WHAT IS EXPECTED
If a line in the data below holds the word "left", include it in the count. Give only the final number.

DATA FOR THIS EXERCISE START

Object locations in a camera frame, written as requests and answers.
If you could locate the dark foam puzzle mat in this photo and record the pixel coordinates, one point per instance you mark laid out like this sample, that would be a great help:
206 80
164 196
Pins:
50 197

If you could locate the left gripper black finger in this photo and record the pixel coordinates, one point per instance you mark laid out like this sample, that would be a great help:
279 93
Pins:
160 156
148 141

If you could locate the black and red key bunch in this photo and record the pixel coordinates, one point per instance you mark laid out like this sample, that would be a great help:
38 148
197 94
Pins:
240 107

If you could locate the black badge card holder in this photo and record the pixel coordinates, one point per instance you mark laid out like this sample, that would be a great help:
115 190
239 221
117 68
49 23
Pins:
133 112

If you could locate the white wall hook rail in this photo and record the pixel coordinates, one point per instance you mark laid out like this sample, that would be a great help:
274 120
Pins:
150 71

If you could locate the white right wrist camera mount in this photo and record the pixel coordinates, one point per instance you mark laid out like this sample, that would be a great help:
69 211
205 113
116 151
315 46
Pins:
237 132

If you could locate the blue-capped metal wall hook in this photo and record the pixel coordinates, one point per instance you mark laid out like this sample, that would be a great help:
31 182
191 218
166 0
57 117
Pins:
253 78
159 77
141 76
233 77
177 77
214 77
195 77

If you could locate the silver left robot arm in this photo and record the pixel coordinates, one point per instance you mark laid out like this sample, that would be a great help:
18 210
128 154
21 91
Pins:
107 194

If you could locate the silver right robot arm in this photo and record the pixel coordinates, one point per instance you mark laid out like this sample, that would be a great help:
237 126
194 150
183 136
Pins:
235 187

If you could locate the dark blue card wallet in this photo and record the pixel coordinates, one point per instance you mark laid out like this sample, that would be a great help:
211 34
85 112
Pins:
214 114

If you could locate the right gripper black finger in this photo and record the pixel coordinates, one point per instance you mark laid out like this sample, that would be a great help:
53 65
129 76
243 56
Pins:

DATA FOR THIS EXERCISE END

ANSWER TO THIS PROBLEM
2